The shapes of the isotherms of the LiX(b)-salt composites do not match those of LiX(b) host matrix. Indeed, after the first increase at P/P₀ < 0.05, the isotherm curves show a continuous slight increase followed by a sharp increase in adsorption at P/P₀ > 0.8, eventually surpassing the host matrix at P/P₀ > 0.98. A larger hysteresis loop is also observed for LiX(b) based composites than for pure LiX(b). After salt deposition, LiX(b) shows drastic decreases in apparent specific surface area and microporous volume, while the total pore volume remains stable. Enhanced capillary condensation due to the deposited salt may be responsible for the increase in the total adsorbed volume.

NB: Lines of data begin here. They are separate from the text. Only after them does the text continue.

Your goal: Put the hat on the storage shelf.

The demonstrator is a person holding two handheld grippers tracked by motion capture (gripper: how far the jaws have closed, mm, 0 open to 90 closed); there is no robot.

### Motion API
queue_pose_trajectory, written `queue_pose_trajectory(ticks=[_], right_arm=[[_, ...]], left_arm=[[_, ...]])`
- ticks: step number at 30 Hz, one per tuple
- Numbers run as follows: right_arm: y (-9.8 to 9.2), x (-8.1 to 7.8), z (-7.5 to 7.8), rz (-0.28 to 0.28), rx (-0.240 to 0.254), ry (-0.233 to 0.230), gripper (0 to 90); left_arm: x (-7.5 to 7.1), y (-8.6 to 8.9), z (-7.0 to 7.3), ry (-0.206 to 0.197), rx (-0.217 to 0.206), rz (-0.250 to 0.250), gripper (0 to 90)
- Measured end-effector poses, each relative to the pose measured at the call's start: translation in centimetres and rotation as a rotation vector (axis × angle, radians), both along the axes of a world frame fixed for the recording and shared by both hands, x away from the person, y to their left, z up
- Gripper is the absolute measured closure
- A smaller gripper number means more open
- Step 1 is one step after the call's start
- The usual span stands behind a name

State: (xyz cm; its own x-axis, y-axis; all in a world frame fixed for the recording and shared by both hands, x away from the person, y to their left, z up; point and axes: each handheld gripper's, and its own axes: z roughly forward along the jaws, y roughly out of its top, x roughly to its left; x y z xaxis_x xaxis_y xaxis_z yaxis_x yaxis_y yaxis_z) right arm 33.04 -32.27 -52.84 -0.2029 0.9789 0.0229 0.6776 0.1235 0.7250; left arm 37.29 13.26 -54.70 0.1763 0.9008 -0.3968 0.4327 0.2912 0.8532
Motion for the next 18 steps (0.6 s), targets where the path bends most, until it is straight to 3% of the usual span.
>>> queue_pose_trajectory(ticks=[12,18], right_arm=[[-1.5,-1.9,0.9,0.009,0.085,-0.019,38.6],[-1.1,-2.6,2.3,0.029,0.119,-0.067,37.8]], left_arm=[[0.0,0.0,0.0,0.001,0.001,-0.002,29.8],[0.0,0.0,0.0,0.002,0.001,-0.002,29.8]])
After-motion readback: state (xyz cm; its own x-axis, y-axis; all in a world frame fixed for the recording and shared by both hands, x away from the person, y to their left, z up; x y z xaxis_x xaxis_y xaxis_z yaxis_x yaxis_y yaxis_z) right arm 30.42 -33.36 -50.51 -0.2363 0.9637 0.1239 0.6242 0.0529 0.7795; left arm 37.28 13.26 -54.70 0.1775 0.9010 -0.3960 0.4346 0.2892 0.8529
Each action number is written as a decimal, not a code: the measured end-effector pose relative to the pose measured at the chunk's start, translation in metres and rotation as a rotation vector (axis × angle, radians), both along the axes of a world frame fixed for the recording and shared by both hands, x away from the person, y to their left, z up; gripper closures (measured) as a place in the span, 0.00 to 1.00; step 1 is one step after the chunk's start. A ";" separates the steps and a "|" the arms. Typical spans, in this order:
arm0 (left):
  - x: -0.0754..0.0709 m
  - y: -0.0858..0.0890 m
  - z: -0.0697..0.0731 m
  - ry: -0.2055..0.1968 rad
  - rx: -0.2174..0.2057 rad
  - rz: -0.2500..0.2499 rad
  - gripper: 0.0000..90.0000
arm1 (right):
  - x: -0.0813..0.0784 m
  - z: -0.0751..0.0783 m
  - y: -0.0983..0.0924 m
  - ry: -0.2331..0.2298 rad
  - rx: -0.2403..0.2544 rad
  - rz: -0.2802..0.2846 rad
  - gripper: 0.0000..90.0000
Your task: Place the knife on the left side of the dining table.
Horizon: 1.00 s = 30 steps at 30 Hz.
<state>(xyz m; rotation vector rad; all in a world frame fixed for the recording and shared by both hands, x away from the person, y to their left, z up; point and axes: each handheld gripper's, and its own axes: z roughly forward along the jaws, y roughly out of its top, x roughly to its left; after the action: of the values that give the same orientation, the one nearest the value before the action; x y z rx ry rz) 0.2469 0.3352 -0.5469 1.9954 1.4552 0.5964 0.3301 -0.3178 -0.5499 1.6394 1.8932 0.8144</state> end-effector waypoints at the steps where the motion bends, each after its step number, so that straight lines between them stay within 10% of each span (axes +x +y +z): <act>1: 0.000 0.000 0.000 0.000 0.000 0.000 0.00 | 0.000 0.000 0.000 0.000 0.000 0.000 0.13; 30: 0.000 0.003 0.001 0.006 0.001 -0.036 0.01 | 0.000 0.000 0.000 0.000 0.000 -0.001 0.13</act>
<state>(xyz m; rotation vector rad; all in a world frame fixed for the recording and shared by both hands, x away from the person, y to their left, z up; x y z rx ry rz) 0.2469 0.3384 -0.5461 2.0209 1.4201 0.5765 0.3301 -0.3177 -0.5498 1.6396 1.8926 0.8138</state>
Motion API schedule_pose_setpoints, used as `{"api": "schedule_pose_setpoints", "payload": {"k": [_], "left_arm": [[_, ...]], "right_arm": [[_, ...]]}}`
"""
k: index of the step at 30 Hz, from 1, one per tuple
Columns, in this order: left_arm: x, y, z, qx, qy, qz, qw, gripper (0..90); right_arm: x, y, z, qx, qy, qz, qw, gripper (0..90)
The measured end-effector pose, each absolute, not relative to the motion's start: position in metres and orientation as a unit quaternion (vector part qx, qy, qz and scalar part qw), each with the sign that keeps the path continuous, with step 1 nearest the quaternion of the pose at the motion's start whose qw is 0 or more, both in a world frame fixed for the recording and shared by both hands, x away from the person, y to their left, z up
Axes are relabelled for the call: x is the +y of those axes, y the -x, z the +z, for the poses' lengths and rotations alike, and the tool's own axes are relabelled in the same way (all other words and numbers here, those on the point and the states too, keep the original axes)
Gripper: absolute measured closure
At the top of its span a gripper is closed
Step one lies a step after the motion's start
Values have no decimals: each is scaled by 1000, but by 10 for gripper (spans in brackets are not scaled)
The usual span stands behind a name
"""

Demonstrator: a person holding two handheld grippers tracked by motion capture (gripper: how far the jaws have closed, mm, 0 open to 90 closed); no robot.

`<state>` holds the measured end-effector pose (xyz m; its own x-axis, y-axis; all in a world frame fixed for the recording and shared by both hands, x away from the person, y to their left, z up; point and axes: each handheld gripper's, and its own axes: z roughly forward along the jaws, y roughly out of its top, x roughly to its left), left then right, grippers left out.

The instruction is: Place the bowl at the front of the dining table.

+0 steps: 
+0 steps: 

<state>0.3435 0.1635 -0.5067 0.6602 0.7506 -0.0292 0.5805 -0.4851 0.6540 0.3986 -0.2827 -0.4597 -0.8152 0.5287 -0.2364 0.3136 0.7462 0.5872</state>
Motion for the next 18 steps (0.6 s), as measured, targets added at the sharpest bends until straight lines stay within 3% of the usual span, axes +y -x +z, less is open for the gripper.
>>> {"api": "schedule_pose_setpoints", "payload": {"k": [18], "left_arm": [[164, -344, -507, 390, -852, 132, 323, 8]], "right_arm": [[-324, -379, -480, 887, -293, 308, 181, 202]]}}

The proportion of microporous volume in the total pore volume drastically decreases from 92% for LiX(b) to [57–66%] for the composites, which may suggest pore filling and/or blocking by the salt. The pore size distribution is shifted toward higher pore diameters with a range between 2 and 50 nm. Nonetheless, the LiX(b) materials exhibit less pore access blockage by the salt than NaX based composites. Indeed, the total pore volumes of the composites remain similar to that of host LiX(b). However, a breakdown and/or enlargement of part of the micropores upon salt impregnation, together with an enhancement of the capillary condensation due to the presence of salt on the zeolite surface, cannot be excluded.³⁹

The impact of salt deposition on the structure of the host zeolites was further determined by XRD. The obtained diffractograms are given in Fig. 2a–c. 13X(b), 13X(p) and LiX(b) host matrices exhibit typical FAU reflection peaks at 2θ = 6.1, 10.0, 11.8, 15.5, 23.3, 26.8 and 30.9° assigned to (111), (220), (311), (331), (642) and (555) facets respectively.⁵³ For zeolite–salt composite materials, all reflections match with those of parent zeolites. As reported in ref. 54 for 13X impregnated by <10% of salt, crystalline salt hydrates can be detected by XRD on the zeolite surface even at low loadings. No visible XRD reflections characteristic of salt hydrates can be assigned to salt incorporated in the zeolite porosity and/or salt deposited in amorphous hydrate phase. Indeed, the materials obtained by impregnation of the zeolites were calcined at 250 °C overnight in order to eliminate residual water. Pore blockage of the zeolites could hinder the complete removal of absorbed water molecules from the hydrated salt, leading to an amorphous phase. Highly dispersed salt located at the surface and in the host matrix porosity would also be consistent with the lack of salt hydrate diffraction peaks. Meanwhile, a decrease in intensity of the peaks corresponding to the porous matrix is also observed after impregnation by a salt.^55,56 This decrease can be explained by (i) a decrease in the zeolite amount for the same quantity of material and/or by (ii) a reduction of the contrast due to host matrix pore filling by the salt and its hydrated forms.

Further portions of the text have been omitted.